The current study was conducted on a consecutive clinical cohort in a laboratory environment on a cohort which was almost entirely male, and the footwear was self-selected. This may influence the generalizability of these data to other ACL cohorts, and indeed other injury cohorts seen in clinical practice where jump monitoring is of interest.

While the accuracy described (90%, or approximately one incorrect classification per 10 tests) appears superficially good, it remains to be seen if this is clinically acceptable. The consequences of incorrect classification – perhaps earlier resumption of ‘at risk’ activities for a rehabilitating athlete and potential reinjury need to be weighed and considered by the practitioner, and more generally with future research examining the predictive ability of these tests.

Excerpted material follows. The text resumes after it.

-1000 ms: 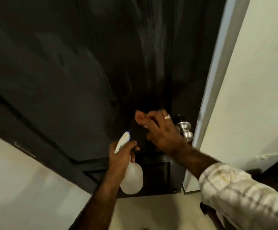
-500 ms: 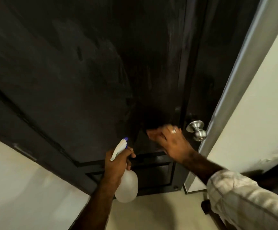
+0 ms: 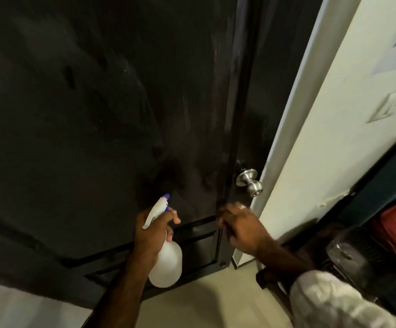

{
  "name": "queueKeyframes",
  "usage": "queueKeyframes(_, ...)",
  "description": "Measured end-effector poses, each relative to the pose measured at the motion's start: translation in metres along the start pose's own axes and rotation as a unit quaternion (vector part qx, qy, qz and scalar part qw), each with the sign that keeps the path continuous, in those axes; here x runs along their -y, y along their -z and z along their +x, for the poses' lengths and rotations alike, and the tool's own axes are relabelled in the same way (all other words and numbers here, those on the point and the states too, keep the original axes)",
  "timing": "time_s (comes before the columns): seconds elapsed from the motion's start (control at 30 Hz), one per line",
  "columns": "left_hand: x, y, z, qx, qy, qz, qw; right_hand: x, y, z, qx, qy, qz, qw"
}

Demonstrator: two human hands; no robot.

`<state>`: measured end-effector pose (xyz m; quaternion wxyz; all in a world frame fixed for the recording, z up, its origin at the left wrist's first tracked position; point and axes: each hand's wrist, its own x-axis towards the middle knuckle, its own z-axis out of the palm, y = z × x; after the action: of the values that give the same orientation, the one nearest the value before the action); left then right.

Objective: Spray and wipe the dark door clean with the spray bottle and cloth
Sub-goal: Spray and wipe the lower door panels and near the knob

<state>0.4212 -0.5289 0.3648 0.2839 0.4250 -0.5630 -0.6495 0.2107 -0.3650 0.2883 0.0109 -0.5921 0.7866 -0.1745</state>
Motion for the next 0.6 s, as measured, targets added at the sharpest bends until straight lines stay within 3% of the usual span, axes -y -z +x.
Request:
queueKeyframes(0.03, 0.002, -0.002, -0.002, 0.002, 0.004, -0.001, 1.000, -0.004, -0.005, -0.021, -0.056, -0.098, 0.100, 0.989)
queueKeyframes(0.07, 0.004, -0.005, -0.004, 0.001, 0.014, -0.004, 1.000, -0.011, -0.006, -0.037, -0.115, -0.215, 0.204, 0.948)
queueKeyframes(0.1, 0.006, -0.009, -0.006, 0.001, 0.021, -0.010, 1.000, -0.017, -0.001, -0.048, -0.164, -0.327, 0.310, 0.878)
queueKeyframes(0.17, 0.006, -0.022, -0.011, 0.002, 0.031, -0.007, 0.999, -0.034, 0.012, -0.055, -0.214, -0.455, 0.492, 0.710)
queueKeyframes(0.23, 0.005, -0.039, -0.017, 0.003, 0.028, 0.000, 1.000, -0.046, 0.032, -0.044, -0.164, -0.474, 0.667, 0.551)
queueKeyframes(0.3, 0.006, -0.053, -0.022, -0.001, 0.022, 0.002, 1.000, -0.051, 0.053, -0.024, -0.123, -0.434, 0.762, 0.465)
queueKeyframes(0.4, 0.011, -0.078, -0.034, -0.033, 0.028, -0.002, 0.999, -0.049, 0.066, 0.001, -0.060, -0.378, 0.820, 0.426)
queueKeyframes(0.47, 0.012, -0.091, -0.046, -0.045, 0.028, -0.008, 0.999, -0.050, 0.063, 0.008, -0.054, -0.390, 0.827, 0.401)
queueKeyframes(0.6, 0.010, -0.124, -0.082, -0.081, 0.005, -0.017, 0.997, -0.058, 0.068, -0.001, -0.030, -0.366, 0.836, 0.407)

Three methods are described for measuring jump height – flight time, impulse momentum, and work-energy.32 Each approach has its strengths and weaknesses end users should be aware of when interpreting and comparing findings.32 Flight time is a proxy for jump height which requires a specific jump technique to be an accurate reflection of jump height. Specifically, the athlete must not pull their legs into flexion during the landing phase (which would artificially extend the flight time) and this must be monitored during testing, as was the case in the current research. It should be noted however that this monitoring was done visually discarding any such identified trials, however it is possible that some misidentified trials may have escaped this scrutiny.

CONCLUSION

The MyJump app is a valid method to estimate and classify vertical jump height and reactive strength index in clinical practice for participants recovering from ACLR. The minimum detectable change data (approximately 1cm for jump height and 0.1 for reactive strength index, irrespective of jump/hop type) presented here suggest that clinical progression can be determined with high sensitivity. The overall diagnostic classification accuracy (using a limb symmetry threshold of 90%) was over 90% for both jump height and reactive strength index.


Conflicts of interest

All the authors declare no conflict of interest perceived or otherwise in the production of this paper.